You can optionally pick a Default NAS before importing. That NAS ID is attached to every created subscriber.

Column headers are matched case-insensitively, with spaces and * stripped. Each field accepts several aliases, so a header of User, username, or Username * all map to the same field:

FieldAccepted header aliasesRequired
Usernameusername, userYes
Passwordpassword, passYes
Serviceservice, plan, packageYes (must match an existing service name)
Full namefull_name, name, fullnameNo
Expiryexpiry, expiry_date, expires, expNo
Phonephone, mobile, telNo
Addressaddress, addrNo
Regionregion, areaNo
Buildingbuilding, bldgNo
Nationalitynationality, nationNo
CountrycountryNo
MAC addressmac_address, macNo
Notenote, notes, commentNo
ResellerresellerNo (matched by reseller name)
Blockedblocked, block, statusNo

For each row the import-excel handler:

  1. Validates that Username, Password, and Service are all present — otherwise the row fails.
  2. Looks up the Service by name (case-insensitive). Unknown service name fails the row with Service '<name>' not found.
  3. Checks the username isn’t already taken — duplicates fail with Username already exists.
  4. Parses the Expiry. It tries YYYY-MM-DD first, then DD/MM/YYYY, then MM/DD/YYYY. An unparseable date fails the row. An empty expiry defaults to 30 days from now.
  5. Resolves the Reseller by name if provided (unknown reseller names are silently ignored — the subscriber is created with no reseller).
  6. Sets status to Active, unless the Blocked column is 1, true, or yes, in which case status is Stopped.
  7. Creates the subscriber, then writes RADIUS rows:
    • radcheck: Cleartext-Password, Expiration, Simultaneous-Use := 1.
    • radreply: Mikrotik-Rate-Limit from the service’s speed strings, and Framed-Pool if the service has a pool name.

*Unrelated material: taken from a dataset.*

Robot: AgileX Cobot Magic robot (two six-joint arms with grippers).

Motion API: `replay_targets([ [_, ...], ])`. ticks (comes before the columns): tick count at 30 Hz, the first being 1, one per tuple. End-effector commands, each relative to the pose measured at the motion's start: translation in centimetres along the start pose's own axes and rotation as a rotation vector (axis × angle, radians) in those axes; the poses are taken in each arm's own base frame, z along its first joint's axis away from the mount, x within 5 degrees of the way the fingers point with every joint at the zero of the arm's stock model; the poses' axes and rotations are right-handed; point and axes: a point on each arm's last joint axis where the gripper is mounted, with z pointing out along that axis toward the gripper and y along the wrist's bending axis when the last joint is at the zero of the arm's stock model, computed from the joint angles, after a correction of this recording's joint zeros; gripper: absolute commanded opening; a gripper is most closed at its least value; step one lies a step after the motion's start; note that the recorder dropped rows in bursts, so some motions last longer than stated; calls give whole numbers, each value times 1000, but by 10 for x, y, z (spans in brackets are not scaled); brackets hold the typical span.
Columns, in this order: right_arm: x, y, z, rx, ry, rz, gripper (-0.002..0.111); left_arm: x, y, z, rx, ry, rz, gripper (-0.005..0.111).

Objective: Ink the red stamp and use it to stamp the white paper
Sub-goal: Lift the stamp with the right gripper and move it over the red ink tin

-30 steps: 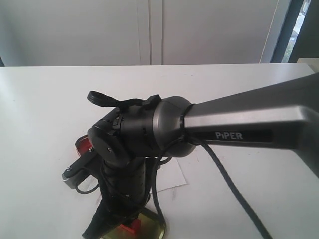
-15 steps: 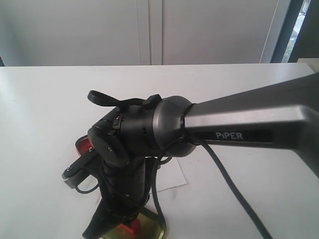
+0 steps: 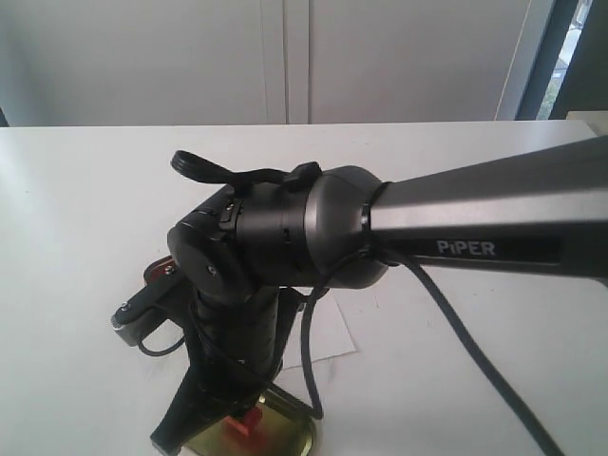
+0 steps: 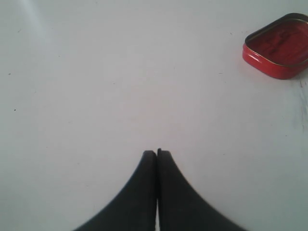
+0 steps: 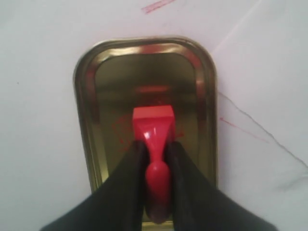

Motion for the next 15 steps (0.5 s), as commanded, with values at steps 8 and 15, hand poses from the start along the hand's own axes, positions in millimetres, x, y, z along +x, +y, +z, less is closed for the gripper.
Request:
replay_targets([
  [8, -1, -5, -30, 9, -69, -20, 0, 3, 0, 1, 0, 11, -7, 0],
  [15, -8, -37, -45, 28, -107, 13, 0, 3, 0, 1, 0, 11, -7, 0],
])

The subscriber’s MAC is upper-cased and MAC-binding (SaveMAC) is turned on automatically when a MAC is supplied.

After import, a results table lists every row with a green Success or red Failed badge and a message (the same per-row reasons listed above). The group header summarises N success, M failed. From there you can click Import More to reset the form, or Go to Subscribers to see the new accounts.

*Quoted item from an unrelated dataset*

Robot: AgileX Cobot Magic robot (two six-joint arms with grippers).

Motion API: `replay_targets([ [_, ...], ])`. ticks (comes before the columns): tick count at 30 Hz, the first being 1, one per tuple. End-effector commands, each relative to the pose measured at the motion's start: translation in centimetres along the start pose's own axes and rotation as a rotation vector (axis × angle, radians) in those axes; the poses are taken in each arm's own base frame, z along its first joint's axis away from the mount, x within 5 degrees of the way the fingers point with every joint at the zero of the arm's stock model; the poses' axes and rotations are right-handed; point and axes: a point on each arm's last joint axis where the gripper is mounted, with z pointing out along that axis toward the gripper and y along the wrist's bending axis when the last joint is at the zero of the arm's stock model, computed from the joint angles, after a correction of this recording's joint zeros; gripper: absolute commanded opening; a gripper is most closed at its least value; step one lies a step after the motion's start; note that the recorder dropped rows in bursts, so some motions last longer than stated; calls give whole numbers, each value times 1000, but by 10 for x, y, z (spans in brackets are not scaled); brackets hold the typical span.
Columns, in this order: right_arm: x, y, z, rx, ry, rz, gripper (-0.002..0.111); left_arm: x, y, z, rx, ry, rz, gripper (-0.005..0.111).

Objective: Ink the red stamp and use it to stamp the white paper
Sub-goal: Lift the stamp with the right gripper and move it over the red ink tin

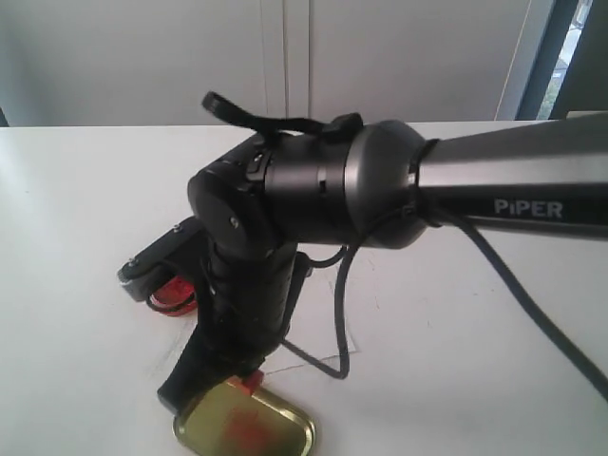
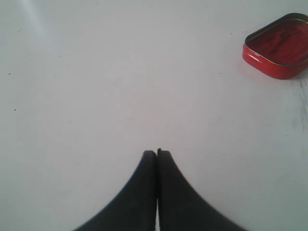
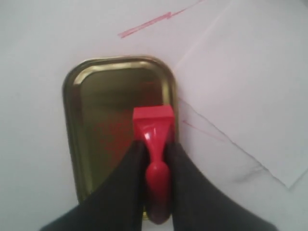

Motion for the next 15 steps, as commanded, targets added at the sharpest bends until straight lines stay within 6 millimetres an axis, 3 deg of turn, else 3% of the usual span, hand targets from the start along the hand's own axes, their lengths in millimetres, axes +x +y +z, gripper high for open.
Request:
replay_targets([
  [1, -8, -24, -18, 20, -40, 21, 0, 3, 0, 1, 0, 11, -7, 0],
  [9, -27, -59, -47, 44, -92, 45, 0, 3, 0, 1, 0, 11, -7, 0],
  [15, -48, -84, -44, 64, -123, 60, 0, 3, 0, 1, 0, 11, -7, 0],
])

The bulk-import endpoint takes a multipart-uploaded CSV file plus a service_id form field, and is gated by subscribers.create rather than AdminOnly — so resellers can use it. It behaves slightly differently from the Excel path:

  • All imported subscribers get the single service passed in service_id (the CSV has no per-row Service column).
  • Recognised CSV columns: username/user, password/pass, full_name/fullname/name, email, phone/mobile, address. Headers are matched case-insensitively.
  • Only Username is required. If Password is blank, the password defaults to the username.
  • Expiry is computed from the service’s own expiry value/unit (not read from the file).
  • A reseller’s imports are owned by that reseller; an admin’s default to reseller ID 1.
  • Like the Excel path it skips duplicate usernames and writes the same radcheck / radreply rows.

Both endpoints write a single audit-log entry summarising the import (Bulk imported N subscribers (M failed)).

There is no subscriber-export endpoint in ProxPanel today. The pages that do export to CSV are Sessions, Audit Log, and Reports — none of which dumps the subscriber table itself. To extract the full subscriber list, query the subscribers table directly, or use the per-page CSV exports above for the data they cover.

Permission / roleEffect
subscribers.createLoads the /subscribers/import page; required for the CSV bulk-import endpoint.
Admin roleRequired for the Excel import-excel endpoint — resellers are rejected even with subscribers.create.
  • Subscribers — where imported accounts land; the Import button lives here.
  • Services — the Service column / service_id must match a service name defined here.
  • Resellers — the Reseller column is matched against reseller names.
  • Backups — the recommended path for full server-to-server subscriber migration.
  • Bulk Operations — bulk actions (renew, reset FUP, disconnect) on subscribers that already exist.